El albergue Pardo de Atín de Caranza acoge durante estas fiestas a casi cuarenta personas sin hogar
26 dic 2017 . Actualizado a las 21:00 h.Julio Mallada tiene 47 años, un pasado con una relación estable y un buen trabajo y un presente gris que nunca en su vida se podría haber imaginado. «Dicen que cuando el dinero sale por la puerta, el amor salta por la ventana y algo así es lo que me ocurrió a mí», cuenta tras explicar que se quedó sin hogar en el año 2013, a raíz de su separación y de la pérdida del empleo que tenía en Mallorca en una funeraria.
De eso hace ya casi cinco años y, desde entonces, este asturiano ha peregrinado por albergues para personas sin hogar de diferentes ciudades del norte de España, entre ellos el Pardo de Atín de Caranza, donde lleva ya varios meses. «Esta no es mi casa, pero al menos aquí me siento a gusto y arropado, sobre todo en fechas como estas, que para mí son muy deprimentes», cuenta Julio al tiempo que asegura que detesta «la hipocresía de la Navidad» y esa sensación de «tener que llevarse bien por obligación una semana al año».
Habla de estas fechas con aparente indiferencia y frialdad, pero casi sin darse cuenta deja entrever la tristeza que le provoca el hecho de no poder pasar las fiestas en Asturias junto a su hermano, la única familia que le queda. «Antes pasábamos juntos las Navidades, pero la relación se rompió, más por culpa mía que por la suya, y yo no quiero ser un estorbo para ellos», cuenta con tristeza.
A pesar de todo ese trasfondo, Julio se esfuerza por pasar lo mejor posible estas fiestas junto a sus compañeros del albergue Pardo de Atín, donde estos días encuentran refugio casi cuarenta personas sin hogar. Allí acaban de festejar la Nochebuena y la Navidad con una cena especial, como también especial será el menú de Nochevieja. «Aquí se nos trata muy bien y la madre Sor Amparo es un solete: hace poco me rompí el menisco y me tuvieron que operar aquí mismo, en el Hospital General, y ella estuvo cuidándome y no se despegó de mí ni un minuto», cuenta sin ahorrar halagos para una de las dos religiosas de las Siervas de Jesús que comandan el albergue de la Fundación Santo Hospital de Caridad junto a la trabajadora social Helena Insua.

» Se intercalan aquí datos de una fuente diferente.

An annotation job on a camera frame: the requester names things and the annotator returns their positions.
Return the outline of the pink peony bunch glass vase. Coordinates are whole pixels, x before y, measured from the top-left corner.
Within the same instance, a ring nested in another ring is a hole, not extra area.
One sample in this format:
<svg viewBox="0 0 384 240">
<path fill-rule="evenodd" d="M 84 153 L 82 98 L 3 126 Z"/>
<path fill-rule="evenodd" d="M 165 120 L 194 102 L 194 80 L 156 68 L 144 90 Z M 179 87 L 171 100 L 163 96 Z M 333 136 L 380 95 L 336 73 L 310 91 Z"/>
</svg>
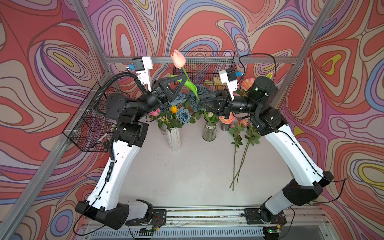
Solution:
<svg viewBox="0 0 384 240">
<path fill-rule="evenodd" d="M 225 116 L 220 116 L 219 119 L 220 119 L 220 121 L 221 121 L 223 124 L 225 124 L 225 125 L 231 125 L 231 124 L 235 121 L 236 117 L 234 116 L 233 113 L 230 113 L 229 116 L 228 116 L 228 118 L 226 118 Z"/>
</svg>

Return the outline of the pink tulip green stem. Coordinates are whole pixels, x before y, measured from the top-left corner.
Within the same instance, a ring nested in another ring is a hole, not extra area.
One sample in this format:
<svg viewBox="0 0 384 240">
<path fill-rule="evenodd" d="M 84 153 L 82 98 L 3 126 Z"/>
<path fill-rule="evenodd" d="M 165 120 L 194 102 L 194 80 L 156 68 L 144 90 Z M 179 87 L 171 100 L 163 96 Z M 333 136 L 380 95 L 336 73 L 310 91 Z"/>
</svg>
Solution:
<svg viewBox="0 0 384 240">
<path fill-rule="evenodd" d="M 186 76 L 187 78 L 187 83 L 188 83 L 188 88 L 194 93 L 194 95 L 196 96 L 196 99 L 199 101 L 200 98 L 198 96 L 198 89 L 197 87 L 191 82 L 189 76 L 188 76 L 188 73 L 185 69 L 185 65 L 187 63 L 187 60 L 185 58 L 185 56 L 178 50 L 173 50 L 171 52 L 171 55 L 170 55 L 172 61 L 173 61 L 173 64 L 174 66 L 177 68 L 177 69 L 181 69 L 184 73 L 184 75 Z"/>
</svg>

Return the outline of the clear ribbed glass vase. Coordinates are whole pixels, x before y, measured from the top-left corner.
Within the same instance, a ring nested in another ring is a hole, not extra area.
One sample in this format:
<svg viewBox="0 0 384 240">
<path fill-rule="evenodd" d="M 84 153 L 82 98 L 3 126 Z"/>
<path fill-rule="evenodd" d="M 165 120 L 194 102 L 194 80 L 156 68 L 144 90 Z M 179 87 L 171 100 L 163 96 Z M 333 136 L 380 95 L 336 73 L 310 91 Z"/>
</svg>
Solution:
<svg viewBox="0 0 384 240">
<path fill-rule="evenodd" d="M 212 142 L 217 137 L 217 122 L 210 122 L 205 120 L 202 138 L 207 142 Z"/>
</svg>

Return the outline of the white ribbed ceramic vase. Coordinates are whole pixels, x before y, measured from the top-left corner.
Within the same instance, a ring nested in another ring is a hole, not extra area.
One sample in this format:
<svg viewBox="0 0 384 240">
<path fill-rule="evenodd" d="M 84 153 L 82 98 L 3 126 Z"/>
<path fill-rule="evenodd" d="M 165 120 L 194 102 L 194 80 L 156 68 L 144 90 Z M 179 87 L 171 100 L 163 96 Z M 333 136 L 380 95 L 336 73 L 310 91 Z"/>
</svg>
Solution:
<svg viewBox="0 0 384 240">
<path fill-rule="evenodd" d="M 180 129 L 171 128 L 170 130 L 167 130 L 166 133 L 170 149 L 174 152 L 179 151 L 182 146 Z"/>
</svg>

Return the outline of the pink peony flower branch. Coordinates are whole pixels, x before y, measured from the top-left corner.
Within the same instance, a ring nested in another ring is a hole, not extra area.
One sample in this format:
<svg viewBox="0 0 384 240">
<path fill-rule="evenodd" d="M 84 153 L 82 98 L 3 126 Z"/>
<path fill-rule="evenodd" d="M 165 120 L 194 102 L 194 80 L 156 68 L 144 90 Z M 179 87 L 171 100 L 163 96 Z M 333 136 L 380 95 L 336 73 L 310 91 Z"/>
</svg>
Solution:
<svg viewBox="0 0 384 240">
<path fill-rule="evenodd" d="M 230 189 L 235 190 L 235 185 L 238 184 L 240 173 L 245 163 L 247 153 L 250 146 L 260 143 L 261 135 L 259 131 L 252 125 L 249 119 L 241 119 L 238 122 L 233 122 L 229 133 L 233 137 L 231 144 L 234 146 L 234 166 L 233 166 L 233 180 L 230 184 Z M 243 140 L 246 140 L 244 152 L 237 168 L 237 152 L 241 146 L 244 145 Z"/>
</svg>

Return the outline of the light pink rose stem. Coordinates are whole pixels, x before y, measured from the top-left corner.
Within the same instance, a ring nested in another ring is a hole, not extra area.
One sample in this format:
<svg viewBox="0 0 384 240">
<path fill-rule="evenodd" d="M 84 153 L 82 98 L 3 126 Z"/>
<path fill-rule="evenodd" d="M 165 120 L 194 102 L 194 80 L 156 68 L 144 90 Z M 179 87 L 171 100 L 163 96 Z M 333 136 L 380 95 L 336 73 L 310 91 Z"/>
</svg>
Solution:
<svg viewBox="0 0 384 240">
<path fill-rule="evenodd" d="M 254 146 L 255 144 L 259 144 L 260 143 L 259 138 L 261 137 L 259 131 L 252 125 L 252 123 L 250 122 L 249 119 L 241 120 L 240 126 L 246 128 L 245 138 L 247 140 L 247 143 L 246 143 L 246 146 L 244 149 L 244 153 L 242 156 L 239 170 L 237 172 L 237 176 L 235 177 L 236 184 L 238 184 L 238 182 L 239 182 L 240 173 L 241 173 L 241 170 L 243 168 L 249 147 Z"/>
</svg>

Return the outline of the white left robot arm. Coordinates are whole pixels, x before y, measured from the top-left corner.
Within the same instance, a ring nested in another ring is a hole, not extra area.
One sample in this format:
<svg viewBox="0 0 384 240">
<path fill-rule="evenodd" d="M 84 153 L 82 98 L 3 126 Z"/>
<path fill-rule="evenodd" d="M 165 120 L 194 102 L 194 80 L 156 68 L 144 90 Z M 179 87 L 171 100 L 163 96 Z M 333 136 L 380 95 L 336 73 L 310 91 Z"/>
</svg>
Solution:
<svg viewBox="0 0 384 240">
<path fill-rule="evenodd" d="M 120 93 L 110 94 L 106 99 L 106 110 L 102 112 L 99 109 L 102 96 L 123 77 L 132 78 L 142 95 L 133 99 Z M 147 136 L 149 124 L 141 122 L 141 119 L 174 101 L 187 80 L 186 75 L 162 78 L 149 91 L 137 75 L 126 72 L 114 75 L 101 86 L 92 109 L 98 116 L 114 120 L 118 125 L 108 143 L 110 157 L 101 178 L 88 199 L 77 203 L 77 213 L 114 230 L 120 229 L 129 220 L 143 220 L 145 223 L 152 220 L 152 204 L 143 200 L 122 204 L 119 203 L 119 194 Z"/>
</svg>

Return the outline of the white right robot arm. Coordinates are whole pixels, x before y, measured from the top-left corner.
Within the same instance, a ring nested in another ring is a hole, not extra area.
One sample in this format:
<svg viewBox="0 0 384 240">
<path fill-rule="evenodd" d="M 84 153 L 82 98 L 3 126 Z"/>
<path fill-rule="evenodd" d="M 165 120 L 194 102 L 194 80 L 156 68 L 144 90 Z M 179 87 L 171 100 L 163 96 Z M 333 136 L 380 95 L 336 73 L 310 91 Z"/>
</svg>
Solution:
<svg viewBox="0 0 384 240">
<path fill-rule="evenodd" d="M 305 152 L 282 113 L 270 106 L 278 93 L 273 80 L 257 77 L 246 96 L 219 90 L 201 96 L 200 107 L 228 119 L 230 114 L 248 114 L 252 126 L 278 151 L 293 175 L 282 190 L 259 208 L 260 221 L 269 224 L 291 206 L 302 206 L 317 199 L 334 182 L 331 172 L 323 171 Z"/>
</svg>

Julio tampoco escatima buenas palabras para sus compañeros del Pardo de Atín: «Aquí hay gente muy válida y muy preparada, personas que lo tenían todo pero que por avatares de la vida se quedaron en la calle».
Sus palabras son corroboradas después por Helena Insua, quien asegura que entre los usuarios del refugio hay temporeros que solo tienen trabajo durante algunas épocas del año, inmigrantes sin recursos, personas castigadas por la adicción a las drogas o alguna enfermedad mental, pero también licenciados y profesionales que en su día conocieron las mieles del éxito laboral. «Algunos tuvieron un pasado mejor que otros, pero todos llevan a cuestas una mochila de problemas diversos y de ruptura con la familia, que fueron los que los llevaron a estar en la calle», explica la trabajadora social.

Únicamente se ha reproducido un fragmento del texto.